04 Dicembre 2007, 00.00
Salò
«Gardesani» dimenticati

Pallavicini e il Seicento della grande musica

A Salň videro la luce maestri dimenticati, e che ben meriterebbero l’onore di essere ricordati con il nome di una strada o di un luogo pubblico, fra cui Carlo Pallavicini

L’identità musicale di Salò non è rappresentata solamente dal celebre Gasparo, inventore del violino nel ’500, o da Ferdinando Giuseppe Bertoni, tra i migliori seguaci nel ’700 del musicista veneziano Baldassare Galuppi, o dal compositore e organista Marco Enrico Bossi morto nel 1925.
A Salò videro la luce altri maestri dimenticati, e che ben meriterebbero l’onore di essere ricordati con il nome di una strada o di un luogo pubblico, fra cui Carlo Pallavicini, nato sul solare golfo gardesano probabilmente nel 1630, e scomparso a Dresda nel gennaio del 1688 dove era stato chiamato dall’elettore di Sassonia Giorgio III che gli aveva conferito il titolo di Maestro di Cappella.
Giovanni Bignami, nella «Enciclopedia dei musicisti bresciani», pubblicata nel 1985 dalla Fondazione civiltà bresciana, scrive che quasi tutti lo ricordano con il cognome Pallavicino, forse perché nelle stampe delle sue opere è sovente nominato con la «o» finale. Fu maestro di cappella a Venezia e conobbe la celebrità grazie ai drammi posti in musica e rappresentati nei più importanti teatri della Serenissima.
Gli storici della musica ricordano che la sua produzione fu di 22 opere oltre ad altre composizioni apprezzate a Venezia come in molti teatri italiani e in Germania, fra cui la «Gerusalemme liberata», derivata dal poema del Tasso, rappresentata in laguna nel 1687, rappresentata a Strasburgo col titolo di «Armida».
Carlo Pallavicini predilesse in modo particolare l’Isola del Garda, luogo di meditazioni, e la deliziosa villa con cappella e basso giardino che possedeva nel territorio di Manerba, già proprietà di Silvan Cattaneo di Salò, scrittore elegantissimo dalla metà del ’500, chiamata Belvedere o Belgioioso.
Morì lontano dalla sua terra assai amata.
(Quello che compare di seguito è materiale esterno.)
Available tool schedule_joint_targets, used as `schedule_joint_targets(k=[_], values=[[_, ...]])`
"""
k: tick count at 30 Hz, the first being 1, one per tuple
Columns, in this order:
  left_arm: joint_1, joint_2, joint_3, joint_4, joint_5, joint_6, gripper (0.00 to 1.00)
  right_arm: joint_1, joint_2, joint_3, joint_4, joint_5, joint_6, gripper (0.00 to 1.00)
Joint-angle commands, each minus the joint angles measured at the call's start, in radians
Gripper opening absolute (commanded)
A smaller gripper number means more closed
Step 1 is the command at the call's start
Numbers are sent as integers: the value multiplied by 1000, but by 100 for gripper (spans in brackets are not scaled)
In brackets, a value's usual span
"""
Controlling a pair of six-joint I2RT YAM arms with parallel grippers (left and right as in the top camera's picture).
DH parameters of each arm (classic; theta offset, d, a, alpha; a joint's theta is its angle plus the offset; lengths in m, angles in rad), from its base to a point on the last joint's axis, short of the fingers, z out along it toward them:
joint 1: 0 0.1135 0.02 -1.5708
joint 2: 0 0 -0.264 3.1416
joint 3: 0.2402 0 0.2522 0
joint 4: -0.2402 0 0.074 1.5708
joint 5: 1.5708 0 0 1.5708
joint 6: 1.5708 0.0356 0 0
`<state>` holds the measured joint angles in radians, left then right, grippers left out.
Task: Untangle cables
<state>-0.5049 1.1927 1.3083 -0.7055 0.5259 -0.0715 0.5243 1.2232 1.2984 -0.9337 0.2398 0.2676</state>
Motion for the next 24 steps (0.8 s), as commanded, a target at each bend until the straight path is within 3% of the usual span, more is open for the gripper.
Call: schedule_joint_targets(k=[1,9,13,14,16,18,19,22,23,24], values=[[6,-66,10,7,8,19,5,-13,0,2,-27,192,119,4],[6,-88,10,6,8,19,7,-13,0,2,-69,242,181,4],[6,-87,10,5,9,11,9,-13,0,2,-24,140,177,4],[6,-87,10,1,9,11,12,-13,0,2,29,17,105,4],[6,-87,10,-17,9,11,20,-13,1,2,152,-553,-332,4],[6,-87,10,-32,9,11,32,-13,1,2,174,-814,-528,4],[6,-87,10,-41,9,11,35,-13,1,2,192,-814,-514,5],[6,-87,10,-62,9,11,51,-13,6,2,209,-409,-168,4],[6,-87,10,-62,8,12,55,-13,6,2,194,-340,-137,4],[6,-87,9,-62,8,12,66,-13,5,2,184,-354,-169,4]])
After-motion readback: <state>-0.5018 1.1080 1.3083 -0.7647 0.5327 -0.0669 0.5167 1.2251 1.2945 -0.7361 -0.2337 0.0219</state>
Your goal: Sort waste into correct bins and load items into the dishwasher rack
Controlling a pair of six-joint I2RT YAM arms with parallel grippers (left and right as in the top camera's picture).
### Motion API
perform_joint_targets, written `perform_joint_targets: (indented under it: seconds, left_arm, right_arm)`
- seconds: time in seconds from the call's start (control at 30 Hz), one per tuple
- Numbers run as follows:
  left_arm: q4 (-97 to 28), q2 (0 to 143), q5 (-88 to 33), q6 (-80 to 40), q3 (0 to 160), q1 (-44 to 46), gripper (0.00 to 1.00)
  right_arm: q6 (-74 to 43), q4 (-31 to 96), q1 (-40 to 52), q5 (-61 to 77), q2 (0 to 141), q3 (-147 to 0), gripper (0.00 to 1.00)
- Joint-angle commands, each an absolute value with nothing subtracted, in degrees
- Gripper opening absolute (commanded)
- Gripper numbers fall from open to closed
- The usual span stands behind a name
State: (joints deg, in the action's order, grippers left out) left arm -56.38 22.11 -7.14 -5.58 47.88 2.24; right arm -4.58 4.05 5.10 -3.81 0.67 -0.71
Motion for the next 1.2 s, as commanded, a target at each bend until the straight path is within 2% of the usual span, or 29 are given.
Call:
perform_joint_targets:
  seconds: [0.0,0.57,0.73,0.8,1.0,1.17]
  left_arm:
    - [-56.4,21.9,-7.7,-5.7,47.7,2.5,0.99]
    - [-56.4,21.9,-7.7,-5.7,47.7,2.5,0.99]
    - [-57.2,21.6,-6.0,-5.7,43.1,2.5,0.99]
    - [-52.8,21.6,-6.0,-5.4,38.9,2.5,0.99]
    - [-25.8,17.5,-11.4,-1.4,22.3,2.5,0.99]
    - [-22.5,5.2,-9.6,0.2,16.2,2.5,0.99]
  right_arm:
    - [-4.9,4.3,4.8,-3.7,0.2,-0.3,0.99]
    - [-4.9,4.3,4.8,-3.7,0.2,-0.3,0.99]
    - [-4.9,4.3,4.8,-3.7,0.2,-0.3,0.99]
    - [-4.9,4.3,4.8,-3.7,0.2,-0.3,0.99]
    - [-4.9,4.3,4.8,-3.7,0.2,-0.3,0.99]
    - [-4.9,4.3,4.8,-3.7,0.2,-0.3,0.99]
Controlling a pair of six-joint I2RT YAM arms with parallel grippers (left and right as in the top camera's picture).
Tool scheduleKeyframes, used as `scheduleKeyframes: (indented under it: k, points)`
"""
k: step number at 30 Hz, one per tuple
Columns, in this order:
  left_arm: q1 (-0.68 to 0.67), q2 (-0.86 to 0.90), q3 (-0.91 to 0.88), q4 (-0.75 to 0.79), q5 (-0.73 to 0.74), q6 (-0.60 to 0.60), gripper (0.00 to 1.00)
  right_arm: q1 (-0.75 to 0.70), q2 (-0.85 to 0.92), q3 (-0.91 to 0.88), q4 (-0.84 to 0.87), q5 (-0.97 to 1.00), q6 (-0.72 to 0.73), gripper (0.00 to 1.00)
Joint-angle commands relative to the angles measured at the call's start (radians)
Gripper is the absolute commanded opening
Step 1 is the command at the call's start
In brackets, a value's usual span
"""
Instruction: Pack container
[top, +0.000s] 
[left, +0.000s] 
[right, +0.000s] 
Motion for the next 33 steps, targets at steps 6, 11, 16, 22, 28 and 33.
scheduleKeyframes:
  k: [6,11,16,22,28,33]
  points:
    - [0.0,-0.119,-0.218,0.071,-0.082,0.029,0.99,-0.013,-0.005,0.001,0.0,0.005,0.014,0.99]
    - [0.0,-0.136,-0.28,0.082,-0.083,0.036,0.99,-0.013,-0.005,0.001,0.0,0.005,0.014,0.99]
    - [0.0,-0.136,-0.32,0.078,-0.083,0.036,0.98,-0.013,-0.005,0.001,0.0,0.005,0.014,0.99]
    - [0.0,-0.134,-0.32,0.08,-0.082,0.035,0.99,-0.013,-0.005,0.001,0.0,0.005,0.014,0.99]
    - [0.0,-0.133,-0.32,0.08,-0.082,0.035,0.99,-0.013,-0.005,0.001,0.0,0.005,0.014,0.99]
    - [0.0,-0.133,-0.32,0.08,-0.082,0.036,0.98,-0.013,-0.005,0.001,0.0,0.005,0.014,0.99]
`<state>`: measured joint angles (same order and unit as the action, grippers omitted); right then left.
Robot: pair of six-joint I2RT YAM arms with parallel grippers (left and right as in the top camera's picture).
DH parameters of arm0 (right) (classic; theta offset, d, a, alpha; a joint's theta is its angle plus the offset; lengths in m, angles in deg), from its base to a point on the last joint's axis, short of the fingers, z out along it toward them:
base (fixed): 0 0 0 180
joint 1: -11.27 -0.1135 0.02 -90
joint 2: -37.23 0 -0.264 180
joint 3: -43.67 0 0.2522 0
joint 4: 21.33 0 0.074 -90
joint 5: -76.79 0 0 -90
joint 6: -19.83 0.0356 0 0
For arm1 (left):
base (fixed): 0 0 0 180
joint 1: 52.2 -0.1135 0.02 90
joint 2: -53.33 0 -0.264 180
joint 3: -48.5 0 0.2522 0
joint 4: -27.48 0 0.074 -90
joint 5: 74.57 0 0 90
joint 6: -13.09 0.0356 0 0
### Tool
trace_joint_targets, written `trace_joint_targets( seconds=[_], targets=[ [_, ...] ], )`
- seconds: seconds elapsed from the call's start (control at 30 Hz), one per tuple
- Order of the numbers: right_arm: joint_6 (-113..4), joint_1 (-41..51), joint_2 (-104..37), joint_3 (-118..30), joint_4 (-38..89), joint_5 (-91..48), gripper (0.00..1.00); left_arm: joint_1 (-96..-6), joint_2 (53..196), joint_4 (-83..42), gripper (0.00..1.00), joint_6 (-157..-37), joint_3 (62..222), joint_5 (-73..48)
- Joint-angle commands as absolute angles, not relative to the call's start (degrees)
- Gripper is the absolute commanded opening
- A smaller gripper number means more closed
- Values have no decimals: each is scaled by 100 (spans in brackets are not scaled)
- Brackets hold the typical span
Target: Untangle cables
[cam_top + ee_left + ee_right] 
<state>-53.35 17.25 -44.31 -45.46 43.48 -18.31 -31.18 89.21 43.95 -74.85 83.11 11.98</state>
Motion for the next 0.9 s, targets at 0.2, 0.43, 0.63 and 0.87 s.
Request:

L’anno prima della scomparsa, nel 1687, venne rappresentata nel Teatro Elettorale di Dresda la sua «Gerusalemme». La sua morte, tramandano i cronisti, fu pianta dalle fanciulle dell'Ospedale degli Incurabili di Venezia che vollero onorare il maestro cantando la solenne Messa da Requiem, appositamente scritta per la circostanza dal bergamasco Giovanni Legrenzi, figura preminente della scuola veneziana del Seicento.